Many folks come to the work of allyship preoccupied with a desire not to offend anyone and how not to make a mistake. We invite them to retire from this exhausting orientation and to instead 1) embrace the reality that we will all make mistakes, 2) develop the tools and language to acknowledge when they’ve caused harm, and 3) gracefully allow the conversation (or training or meeting or interaction) to resume.

SEEING OURSELVES IN CONTEXT

Given the way society is organized, it’s easy to have a distorted view of where we sit and what to draw from this insight. It’s also not obvious how power dynamics change depending on the day or the place or the function we’re serving at a particular time. Social Location is a term used to consider the aspects of our identity that inform who we are—race, ethnicity, gender, ability, education, social class, attitudes, interests, passions, and so forth—and the way that power, privilege, social roles, and other factors are predicated on these realities.

In our workshops, we spend time mapping our social location and observing how our identities overlap and shift and impact others (even and especially in the room). Armed with this insight, we’re able to develop awareness and dexterity to navigate our complex social reality that better reflects our needs and the needs of others at any given moment.
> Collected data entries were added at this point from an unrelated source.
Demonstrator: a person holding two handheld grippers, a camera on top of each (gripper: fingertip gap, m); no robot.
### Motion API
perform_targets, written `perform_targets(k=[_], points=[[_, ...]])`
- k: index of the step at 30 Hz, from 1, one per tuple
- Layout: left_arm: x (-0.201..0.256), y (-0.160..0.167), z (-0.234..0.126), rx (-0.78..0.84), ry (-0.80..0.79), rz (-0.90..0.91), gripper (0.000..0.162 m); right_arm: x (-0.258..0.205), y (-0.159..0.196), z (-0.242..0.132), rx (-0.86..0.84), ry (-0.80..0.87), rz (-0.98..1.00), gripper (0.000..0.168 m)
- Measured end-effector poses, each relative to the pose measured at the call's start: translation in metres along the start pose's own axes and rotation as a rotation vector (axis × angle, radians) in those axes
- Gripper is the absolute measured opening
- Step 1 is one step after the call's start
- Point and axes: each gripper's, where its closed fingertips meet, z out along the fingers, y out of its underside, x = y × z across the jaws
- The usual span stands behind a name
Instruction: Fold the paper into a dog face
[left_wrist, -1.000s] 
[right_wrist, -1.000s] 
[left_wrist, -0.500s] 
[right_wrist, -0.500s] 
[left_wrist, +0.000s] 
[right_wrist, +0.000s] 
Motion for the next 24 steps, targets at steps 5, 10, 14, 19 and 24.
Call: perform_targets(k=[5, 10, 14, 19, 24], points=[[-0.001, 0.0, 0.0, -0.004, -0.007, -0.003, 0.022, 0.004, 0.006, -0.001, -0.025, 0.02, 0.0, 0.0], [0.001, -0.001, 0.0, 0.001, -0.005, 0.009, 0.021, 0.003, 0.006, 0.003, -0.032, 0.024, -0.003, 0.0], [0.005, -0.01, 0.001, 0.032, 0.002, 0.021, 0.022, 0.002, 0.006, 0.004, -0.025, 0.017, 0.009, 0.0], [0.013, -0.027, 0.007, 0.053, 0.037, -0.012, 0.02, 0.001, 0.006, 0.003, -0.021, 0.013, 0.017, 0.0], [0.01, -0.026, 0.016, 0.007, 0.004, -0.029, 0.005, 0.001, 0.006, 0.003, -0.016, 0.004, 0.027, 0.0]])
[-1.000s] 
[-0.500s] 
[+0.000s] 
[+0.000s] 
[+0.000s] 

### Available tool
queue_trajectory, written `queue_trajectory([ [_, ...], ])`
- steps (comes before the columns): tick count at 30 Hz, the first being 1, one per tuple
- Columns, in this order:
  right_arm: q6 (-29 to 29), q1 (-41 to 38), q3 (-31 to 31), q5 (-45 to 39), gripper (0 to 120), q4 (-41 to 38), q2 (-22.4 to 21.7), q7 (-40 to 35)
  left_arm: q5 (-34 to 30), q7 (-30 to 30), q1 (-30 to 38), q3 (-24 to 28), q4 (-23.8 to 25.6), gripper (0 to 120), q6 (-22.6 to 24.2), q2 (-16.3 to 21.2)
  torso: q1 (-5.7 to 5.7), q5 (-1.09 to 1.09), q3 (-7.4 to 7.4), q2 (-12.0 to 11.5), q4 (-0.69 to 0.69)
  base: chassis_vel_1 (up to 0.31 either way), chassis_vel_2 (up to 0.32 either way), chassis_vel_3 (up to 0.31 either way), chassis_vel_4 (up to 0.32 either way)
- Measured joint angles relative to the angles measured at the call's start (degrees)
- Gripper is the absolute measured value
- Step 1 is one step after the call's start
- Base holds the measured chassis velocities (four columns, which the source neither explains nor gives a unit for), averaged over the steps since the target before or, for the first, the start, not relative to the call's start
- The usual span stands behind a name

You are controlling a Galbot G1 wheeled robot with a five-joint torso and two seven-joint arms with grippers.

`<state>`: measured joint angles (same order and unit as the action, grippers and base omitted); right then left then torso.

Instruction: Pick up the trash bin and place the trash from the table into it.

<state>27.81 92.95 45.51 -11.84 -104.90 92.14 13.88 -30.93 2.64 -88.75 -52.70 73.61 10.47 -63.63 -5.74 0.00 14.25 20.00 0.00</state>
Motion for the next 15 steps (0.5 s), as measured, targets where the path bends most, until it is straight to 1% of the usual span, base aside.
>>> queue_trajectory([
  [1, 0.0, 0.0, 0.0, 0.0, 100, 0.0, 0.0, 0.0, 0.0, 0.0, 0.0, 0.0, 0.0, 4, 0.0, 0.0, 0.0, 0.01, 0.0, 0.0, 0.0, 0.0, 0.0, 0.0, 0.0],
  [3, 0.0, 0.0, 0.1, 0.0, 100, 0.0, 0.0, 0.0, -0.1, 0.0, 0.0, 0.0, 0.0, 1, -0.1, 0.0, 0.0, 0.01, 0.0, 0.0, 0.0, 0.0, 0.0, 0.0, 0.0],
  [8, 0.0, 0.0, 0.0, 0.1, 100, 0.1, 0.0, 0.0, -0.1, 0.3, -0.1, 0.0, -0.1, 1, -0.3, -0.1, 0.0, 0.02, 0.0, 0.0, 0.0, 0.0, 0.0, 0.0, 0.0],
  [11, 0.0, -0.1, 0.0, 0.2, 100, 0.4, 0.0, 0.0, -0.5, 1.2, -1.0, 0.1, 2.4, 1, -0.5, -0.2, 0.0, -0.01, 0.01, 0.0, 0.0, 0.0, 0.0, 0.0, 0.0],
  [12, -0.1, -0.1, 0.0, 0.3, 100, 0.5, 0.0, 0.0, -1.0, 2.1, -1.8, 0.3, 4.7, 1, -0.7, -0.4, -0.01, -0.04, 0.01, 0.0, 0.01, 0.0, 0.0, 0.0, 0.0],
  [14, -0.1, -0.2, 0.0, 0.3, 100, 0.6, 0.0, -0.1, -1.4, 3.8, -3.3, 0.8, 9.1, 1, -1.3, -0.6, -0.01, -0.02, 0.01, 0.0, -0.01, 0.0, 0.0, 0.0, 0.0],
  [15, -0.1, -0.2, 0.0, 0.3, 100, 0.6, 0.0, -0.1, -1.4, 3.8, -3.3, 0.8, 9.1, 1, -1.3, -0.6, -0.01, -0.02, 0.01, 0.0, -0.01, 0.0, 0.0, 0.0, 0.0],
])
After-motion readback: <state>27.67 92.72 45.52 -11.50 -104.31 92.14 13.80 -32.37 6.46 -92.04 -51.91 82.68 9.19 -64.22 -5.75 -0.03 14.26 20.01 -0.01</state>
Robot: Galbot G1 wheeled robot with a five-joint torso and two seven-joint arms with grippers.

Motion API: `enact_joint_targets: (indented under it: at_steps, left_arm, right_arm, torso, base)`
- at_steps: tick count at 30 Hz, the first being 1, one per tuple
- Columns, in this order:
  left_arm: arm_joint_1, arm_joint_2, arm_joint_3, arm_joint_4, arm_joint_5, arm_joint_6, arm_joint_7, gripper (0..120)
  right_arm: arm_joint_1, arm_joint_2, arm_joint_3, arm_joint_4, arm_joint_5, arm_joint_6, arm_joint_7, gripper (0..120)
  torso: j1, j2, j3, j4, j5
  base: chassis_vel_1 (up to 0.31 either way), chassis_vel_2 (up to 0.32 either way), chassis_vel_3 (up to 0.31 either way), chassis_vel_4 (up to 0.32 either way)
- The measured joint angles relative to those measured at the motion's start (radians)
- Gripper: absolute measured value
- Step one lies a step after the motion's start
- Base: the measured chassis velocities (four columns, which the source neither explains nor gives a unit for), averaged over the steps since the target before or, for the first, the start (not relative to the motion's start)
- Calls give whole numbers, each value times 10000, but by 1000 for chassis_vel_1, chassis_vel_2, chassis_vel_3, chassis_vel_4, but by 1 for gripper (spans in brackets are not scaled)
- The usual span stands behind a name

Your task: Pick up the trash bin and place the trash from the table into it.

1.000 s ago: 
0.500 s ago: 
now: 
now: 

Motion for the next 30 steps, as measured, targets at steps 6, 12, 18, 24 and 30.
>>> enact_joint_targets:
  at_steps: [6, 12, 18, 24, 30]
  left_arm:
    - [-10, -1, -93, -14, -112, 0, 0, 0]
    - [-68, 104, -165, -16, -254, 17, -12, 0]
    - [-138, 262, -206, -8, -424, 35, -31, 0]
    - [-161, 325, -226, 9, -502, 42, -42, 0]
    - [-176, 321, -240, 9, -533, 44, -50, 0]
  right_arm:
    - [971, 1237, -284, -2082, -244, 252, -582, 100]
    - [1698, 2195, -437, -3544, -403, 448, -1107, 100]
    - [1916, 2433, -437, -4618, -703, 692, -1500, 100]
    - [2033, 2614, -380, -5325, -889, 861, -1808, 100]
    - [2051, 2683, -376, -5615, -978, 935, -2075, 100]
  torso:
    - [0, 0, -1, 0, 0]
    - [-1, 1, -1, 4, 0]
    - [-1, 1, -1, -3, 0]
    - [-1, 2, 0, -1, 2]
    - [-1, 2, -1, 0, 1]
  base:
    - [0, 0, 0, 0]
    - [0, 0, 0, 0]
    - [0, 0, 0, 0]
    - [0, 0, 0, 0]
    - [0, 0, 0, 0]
BONUS: MOVING FROM IDENTITY TO ACTION

In our Advanced Ally Skills Workshop, we spend time thinking about what it mean to go from being an ally to becoming an accomplice.

Here’s one way of looking at it:

Credit: Kim Tran, Ph.D

When we make meaning out of our identity as an allies, we can fall victim to making the work about us. And when we’re confronted with situations that threaten how we see ourselves, we rush to preserve our ego rather than, for example, centering the impacted community or communities that we care about. In the process, we often make the situation worse.

The internal work around moving from an ally to an accomplice requires introspection, time, and sitting with some potentially uncomfortable truths. And we don’t often have the time or tools to consistently get better at this. But it’s at the core of the self-improvement required to take the work of DEI from theory to action.